After these optional keywords, that must be after the #ResName tag, the atom section begins. Each atom is defined in a line with the following fields:


[CHARGE]   [GROUPID]   [BONDS]   [NAME1]   [NAME2] ... [NAME8]



Field Description
CHARGE Atom partial charge.
GROUPID Group/fragment identification number. It's a positive integer starting from 1 to 255.
BONDS Number of atom bonds. It can be from 0 (non bonded) to 6. If it's greater than 6, the number of bonds isn't checked.
The atom names. The maximum number of atom names (aliases) is 8 and their maximum length is 4 characters.

e.g.   0.3100   1   1   HN   H   H1


This is a complete residue template example:

#ResName ALA
#Description Alanine
#Charge  0.0000
 -0.4700   1 3 N
  0.3100   1 1 HN   H    H1
  0.0700   1 4 CA
  0.0900   1 1 HA
 -0.2700   2 4 CB
  0.0900   2 1 HB1
  0.0900   2 1 HB2
  0.0900   2 1 HB3
  0.5100   3 3 C
 -0.5100   3 1 O

In red are reported the optional keywords.

In order to simplify the template writing and to make more compact the file size, it's possible to create macros inside the file that must be defined before the use. To begin a new macros, you must use the following command:


#Define   [MACROID]

e.g.   #Define  AMINO_CT


Where the MACROID is the unique identification name of the macro. It have the same function of the #Id command inside the #ResName section. Inside the macro, you can use the #Description, #Call, #Delete commands and the atom records.



e.g.   #Call   AA_ALA


This command call a residue or a macro executing its commands. It can be placed inside a macro or a residue section.


#Delete   [ATOM_NAME]

e.g.   #Delete   O


This keyword deletes an atom previously defined in a residue section.
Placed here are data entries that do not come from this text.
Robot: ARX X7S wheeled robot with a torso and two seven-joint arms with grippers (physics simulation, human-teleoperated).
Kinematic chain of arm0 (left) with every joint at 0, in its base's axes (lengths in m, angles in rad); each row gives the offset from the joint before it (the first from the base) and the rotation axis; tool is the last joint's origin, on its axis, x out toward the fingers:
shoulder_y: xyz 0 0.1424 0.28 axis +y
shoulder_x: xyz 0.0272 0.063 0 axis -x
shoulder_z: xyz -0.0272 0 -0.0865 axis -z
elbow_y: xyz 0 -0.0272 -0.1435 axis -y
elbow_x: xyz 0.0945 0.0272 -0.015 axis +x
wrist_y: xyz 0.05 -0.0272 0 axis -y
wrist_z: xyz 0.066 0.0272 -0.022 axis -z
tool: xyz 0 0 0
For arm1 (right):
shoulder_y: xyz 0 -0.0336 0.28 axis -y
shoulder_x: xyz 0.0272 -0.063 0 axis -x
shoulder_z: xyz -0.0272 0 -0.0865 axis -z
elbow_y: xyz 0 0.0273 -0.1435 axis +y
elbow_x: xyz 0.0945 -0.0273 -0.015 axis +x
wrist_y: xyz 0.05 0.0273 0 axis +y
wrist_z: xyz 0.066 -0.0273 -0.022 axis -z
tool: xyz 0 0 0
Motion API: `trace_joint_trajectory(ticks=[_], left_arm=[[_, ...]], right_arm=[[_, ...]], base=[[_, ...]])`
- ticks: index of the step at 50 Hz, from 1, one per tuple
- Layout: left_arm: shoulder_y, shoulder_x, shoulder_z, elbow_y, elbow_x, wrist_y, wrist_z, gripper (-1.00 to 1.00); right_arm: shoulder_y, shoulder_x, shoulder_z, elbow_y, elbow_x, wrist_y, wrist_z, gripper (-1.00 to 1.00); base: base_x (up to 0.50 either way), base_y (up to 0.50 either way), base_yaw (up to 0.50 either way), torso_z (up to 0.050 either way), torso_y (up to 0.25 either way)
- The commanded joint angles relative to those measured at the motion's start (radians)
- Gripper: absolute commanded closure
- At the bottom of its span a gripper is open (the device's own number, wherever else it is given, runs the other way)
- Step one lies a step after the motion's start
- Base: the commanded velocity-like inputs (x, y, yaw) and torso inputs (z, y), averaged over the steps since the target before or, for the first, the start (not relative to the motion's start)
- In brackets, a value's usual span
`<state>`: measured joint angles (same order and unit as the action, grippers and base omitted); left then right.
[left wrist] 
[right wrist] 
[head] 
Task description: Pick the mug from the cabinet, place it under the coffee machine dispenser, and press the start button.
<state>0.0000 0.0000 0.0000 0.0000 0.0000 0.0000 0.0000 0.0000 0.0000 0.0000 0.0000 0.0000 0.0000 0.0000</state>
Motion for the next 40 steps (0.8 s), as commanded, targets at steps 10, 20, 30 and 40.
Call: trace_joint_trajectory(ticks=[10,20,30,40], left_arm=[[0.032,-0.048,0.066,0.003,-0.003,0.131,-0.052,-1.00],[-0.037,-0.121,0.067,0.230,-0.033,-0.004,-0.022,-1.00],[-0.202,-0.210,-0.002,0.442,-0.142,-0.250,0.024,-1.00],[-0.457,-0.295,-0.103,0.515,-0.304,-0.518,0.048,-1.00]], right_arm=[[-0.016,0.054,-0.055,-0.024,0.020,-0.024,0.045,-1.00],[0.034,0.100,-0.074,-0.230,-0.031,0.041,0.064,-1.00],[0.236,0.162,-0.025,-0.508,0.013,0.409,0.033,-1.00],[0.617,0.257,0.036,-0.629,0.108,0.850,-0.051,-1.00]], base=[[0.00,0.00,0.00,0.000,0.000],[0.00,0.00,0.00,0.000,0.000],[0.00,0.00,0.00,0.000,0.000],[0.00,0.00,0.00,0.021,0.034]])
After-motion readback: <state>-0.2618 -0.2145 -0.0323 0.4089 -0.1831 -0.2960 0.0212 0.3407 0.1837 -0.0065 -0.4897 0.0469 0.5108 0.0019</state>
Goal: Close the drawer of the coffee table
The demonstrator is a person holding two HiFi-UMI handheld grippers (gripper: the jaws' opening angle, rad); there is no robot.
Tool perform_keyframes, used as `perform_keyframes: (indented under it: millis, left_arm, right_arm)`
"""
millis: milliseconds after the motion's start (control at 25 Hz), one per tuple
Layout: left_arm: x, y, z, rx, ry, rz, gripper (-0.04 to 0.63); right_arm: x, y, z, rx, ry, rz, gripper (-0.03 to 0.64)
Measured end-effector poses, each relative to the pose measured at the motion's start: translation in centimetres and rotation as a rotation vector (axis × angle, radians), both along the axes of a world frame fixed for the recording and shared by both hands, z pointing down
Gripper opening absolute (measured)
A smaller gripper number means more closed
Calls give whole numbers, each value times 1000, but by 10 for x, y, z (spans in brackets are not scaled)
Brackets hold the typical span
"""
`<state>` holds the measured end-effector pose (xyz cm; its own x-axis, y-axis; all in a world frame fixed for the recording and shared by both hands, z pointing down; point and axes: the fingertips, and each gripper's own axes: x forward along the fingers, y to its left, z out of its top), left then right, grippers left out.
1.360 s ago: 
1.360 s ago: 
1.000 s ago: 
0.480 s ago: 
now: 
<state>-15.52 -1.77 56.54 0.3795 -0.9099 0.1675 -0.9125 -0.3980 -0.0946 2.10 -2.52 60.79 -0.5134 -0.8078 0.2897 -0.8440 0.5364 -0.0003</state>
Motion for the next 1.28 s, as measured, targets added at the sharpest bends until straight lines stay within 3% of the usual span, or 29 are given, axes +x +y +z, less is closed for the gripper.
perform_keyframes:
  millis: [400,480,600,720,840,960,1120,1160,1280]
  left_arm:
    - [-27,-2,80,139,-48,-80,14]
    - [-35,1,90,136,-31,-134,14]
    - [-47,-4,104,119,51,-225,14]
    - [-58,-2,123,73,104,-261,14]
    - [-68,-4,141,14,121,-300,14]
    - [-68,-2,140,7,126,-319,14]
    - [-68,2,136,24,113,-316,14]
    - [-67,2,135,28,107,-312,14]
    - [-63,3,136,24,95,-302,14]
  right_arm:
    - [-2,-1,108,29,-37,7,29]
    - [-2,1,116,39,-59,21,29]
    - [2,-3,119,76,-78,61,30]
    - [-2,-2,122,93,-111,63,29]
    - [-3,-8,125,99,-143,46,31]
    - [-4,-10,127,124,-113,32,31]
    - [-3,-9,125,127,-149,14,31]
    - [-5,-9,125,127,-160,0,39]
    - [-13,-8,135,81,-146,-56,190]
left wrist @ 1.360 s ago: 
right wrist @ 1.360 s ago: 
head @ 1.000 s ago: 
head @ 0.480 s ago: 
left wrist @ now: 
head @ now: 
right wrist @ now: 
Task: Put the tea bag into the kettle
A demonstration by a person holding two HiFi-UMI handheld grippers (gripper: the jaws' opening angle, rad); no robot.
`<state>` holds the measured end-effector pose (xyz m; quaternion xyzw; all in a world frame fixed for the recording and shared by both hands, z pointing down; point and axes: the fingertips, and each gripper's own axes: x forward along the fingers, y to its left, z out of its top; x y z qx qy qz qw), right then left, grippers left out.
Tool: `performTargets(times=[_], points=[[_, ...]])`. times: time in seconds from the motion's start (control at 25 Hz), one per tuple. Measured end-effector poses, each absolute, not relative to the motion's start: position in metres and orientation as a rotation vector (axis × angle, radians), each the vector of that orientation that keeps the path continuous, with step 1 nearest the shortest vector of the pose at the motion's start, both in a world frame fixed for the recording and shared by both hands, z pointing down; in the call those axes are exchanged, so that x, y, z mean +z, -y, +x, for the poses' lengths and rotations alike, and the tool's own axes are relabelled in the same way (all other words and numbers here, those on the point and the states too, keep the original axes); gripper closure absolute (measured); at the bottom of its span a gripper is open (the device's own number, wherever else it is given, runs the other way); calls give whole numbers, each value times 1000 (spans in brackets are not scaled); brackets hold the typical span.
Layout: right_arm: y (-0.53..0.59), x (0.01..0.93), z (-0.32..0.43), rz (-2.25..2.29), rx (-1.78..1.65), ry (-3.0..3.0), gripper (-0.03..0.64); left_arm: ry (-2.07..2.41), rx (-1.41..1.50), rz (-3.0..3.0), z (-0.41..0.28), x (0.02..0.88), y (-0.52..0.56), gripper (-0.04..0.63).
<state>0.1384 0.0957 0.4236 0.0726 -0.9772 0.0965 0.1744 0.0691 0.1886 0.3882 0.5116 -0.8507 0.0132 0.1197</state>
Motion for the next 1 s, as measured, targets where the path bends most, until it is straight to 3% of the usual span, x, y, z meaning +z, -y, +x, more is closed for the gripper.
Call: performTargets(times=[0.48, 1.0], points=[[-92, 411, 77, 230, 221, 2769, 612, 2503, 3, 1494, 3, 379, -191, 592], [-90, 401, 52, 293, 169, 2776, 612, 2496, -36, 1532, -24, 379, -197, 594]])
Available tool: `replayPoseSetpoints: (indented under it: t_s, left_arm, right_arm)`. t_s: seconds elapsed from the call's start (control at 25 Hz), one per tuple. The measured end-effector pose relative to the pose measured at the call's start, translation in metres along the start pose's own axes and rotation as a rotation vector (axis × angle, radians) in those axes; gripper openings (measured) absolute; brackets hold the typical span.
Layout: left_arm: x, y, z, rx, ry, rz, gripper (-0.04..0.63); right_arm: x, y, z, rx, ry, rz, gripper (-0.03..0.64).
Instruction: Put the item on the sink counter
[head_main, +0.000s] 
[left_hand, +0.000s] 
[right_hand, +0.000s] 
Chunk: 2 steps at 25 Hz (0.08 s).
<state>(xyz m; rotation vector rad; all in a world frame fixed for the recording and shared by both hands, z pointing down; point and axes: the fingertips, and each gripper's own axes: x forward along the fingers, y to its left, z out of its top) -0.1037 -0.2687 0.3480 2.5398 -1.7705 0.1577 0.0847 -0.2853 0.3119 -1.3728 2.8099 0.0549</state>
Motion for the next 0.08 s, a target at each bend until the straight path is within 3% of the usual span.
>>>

Please remember that an atom record inside a macro could replace a previous one if they have the same first atom name. This is a macro example:

#Define AMINO_CT
#Description C-terminus
  0.3400   9 3 C
 -0.6700   9 1 OT1  OCT1 O1   O
 -0.6700   9 1 OT2  OCT2 O2   OXT
#Delete O

Using this macro and an aminoacid residue definition, it's possible to obtain a new one specific for the C-terminal aminoacid:

#Description Alanine (negative C-terminal)
#Charge -1.0000
#Call ALA

The first call copies the atom definitions from the ALA residue and the second call applies the AMINO_CT macro that change the C atom, add the two carboxyl oxygen, and delete the carbonyl oxygen (O).